Capisco la delusione del leader leghista, ma la politica non si fa solo con i sentimenti e gli stati d’animo (che pur ne sono parte importante). Con la ragione credo che anche Salvini non possa non convenire sul fatto che, senza Conte, semplicemente l’esperimento di governo sarebbe fallito. Il colpo di genio, credo più fortuito che ponderato, dei due azionisti di maggioranza è stato proprio quello di tirare fuori dal cilindro, a un certo punto, un anno fa, un presidente in grado di interpretare il ruolo difficilissimo che gli era stato affidato. Si trattava infatti di declinarlo su basi nuove e atipiche, e per molti versi tutte da inventare. Come si poteva immaginare che riuscisse nell’impresa un non politico, e fra l’altro senza nemmeno esperienza, messo alla guida di un governo totus politicus come non se ne vedevano da tempo? (i cui pochi tecnici presenti sono stati, fra l’altro, subito depotenziati se non isolati).

Un governo fondato, fra l’altro, sulla formula originale del “contratto”. Eppure, il miracolo è avvenuto. Conte è riuscito non solo a muoversi con destrezza fra le diverse opzioni di due forze culturalmente e politicamente agli antipodi, ma, cosa ancora più difficile, e che lo rende a mio avviso quasi insostituibile, ha saputo mediare in modo straordinario fra lo “stato profondo” e i nuovi arrivati (più o meno “barbari” come sono necessariamente sempre le nuove classi dirigenti).

Ora, la mediazione, necessaria per il superiore interesse dello Stato, poteva avvenire in due modi: o rinnegando le ragioni originarie, e oserei dire storiche, del “governo del cambiamento”, in questo punto alterando gli equilibri politici (e qualcuno lo aveva sperato!); oppure non transigendo sui principi di cambiamento e tenendo testa alle forze avverse, ma usando le armi della negoziazione e della politica. Conte ha seguito la seconda strada e lo ha fatto in maniera egregia: dalla sua rivendicazione di “essere populista” fino al discorso dell’altro giorno a Firenze, duro ma argomentato e civile, sull’attuale governo dell’ Unione europea.

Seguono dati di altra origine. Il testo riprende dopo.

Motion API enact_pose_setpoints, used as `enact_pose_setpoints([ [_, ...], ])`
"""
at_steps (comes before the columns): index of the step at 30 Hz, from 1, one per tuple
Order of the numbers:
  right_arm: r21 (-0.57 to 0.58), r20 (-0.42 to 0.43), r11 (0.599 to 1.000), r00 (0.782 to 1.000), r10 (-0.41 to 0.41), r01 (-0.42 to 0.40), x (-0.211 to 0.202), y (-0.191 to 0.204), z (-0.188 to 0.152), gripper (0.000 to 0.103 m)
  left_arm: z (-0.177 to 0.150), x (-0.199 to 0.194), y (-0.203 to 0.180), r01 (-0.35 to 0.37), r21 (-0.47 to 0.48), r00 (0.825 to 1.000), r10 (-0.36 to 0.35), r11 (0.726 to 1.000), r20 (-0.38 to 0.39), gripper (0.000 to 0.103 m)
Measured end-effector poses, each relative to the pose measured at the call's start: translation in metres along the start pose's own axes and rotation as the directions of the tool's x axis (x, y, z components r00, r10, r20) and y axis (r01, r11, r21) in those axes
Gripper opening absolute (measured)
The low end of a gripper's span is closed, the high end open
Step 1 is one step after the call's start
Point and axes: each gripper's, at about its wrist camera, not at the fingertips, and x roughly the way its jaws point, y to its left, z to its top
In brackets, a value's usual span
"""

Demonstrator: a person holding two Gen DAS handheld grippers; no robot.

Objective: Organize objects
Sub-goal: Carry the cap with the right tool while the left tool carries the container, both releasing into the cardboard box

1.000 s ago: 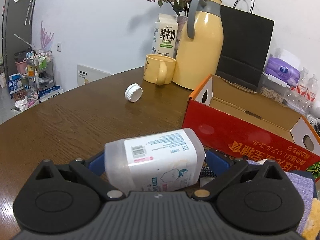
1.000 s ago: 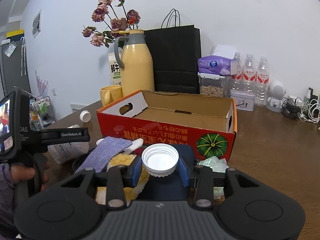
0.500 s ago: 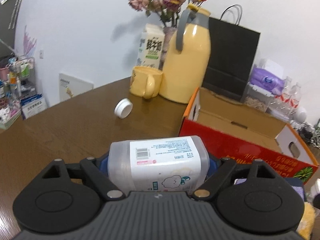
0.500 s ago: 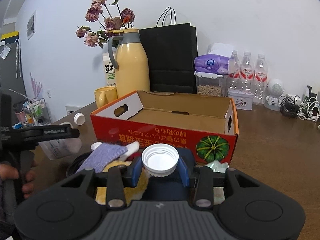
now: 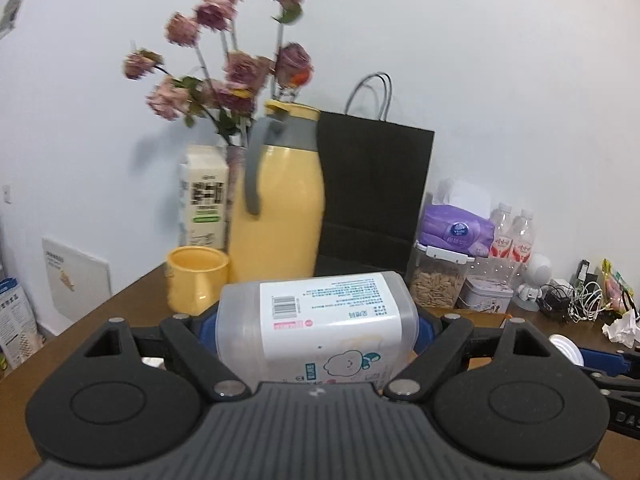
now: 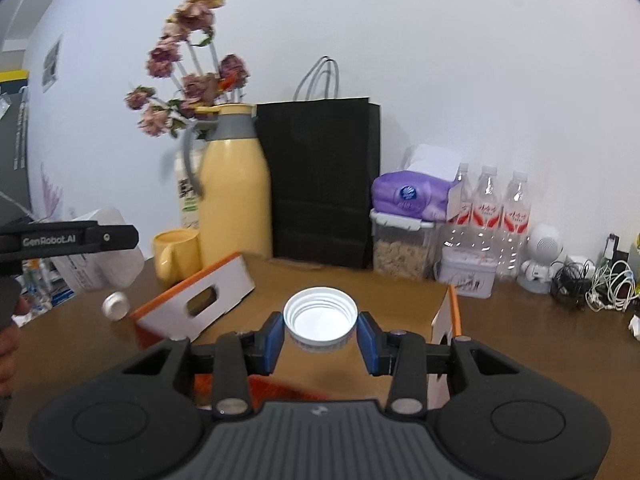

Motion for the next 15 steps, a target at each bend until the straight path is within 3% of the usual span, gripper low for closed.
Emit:
enact_pose_setpoints([
  [4, 0.03, -0.039, 0.999, 0.998, -0.039, 0.04, 0.038, -0.008, 0.005, 0.038, -0.001, 0.038, -0.016, 0.04, 0.033, 0.998, -0.038, 0.999, -0.055, 0.087],
  [8, 0.06, -0.134, 0.994, 0.987, -0.088, 0.096, 0.071, -0.02, -0.008, 0.038, -0.011, 0.073, -0.024, 0.045, 0.031, 0.993, -0.041, 0.998, -0.11, 0.087],
  [12, 0.071, -0.188, 0.992, 0.978, -0.092, 0.107, 0.087, -0.027, -0.021, 0.038, -0.029, 0.098, -0.025, 0.063, 0.07, 0.974, -0.046, 0.996, -0.221, 0.087],
  [15, 0.065, -0.219, 0.992, 0.972, -0.09, 0.107, 0.095, -0.026, -0.029, 0.038, -0.038, 0.102, -0.025, 0.081, 0.086, 0.966, -0.057, 0.993, -0.252, 0.087],
])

Ora, è evidente che per il presidente le cose si siano complicate da quando, circa un mese fa, il Movimento 5 Stelle ha deciso di essere più assertivo nei suoi rapporti con la Lega. Ma d’altronde, Salvini stesso può trovare oggi in Conte il miglior mediatore fra le sue esigenze e quelle nuove di Di Maio. L’alternativa è la crisi di governo.

Ma, a parte i conti numerici da fare solo dopo le elezioni, e non in base ai sondaggi, credo che gli italiani non perdonerebbero la fine di quel lungo, e da loro gradito stando ai sondaggi, lavorio di ricambio, di idee e uomini, comunque avviato nell’ultimo anno. In cosa altro se non in questo elemento prosaico consiste la democrazia?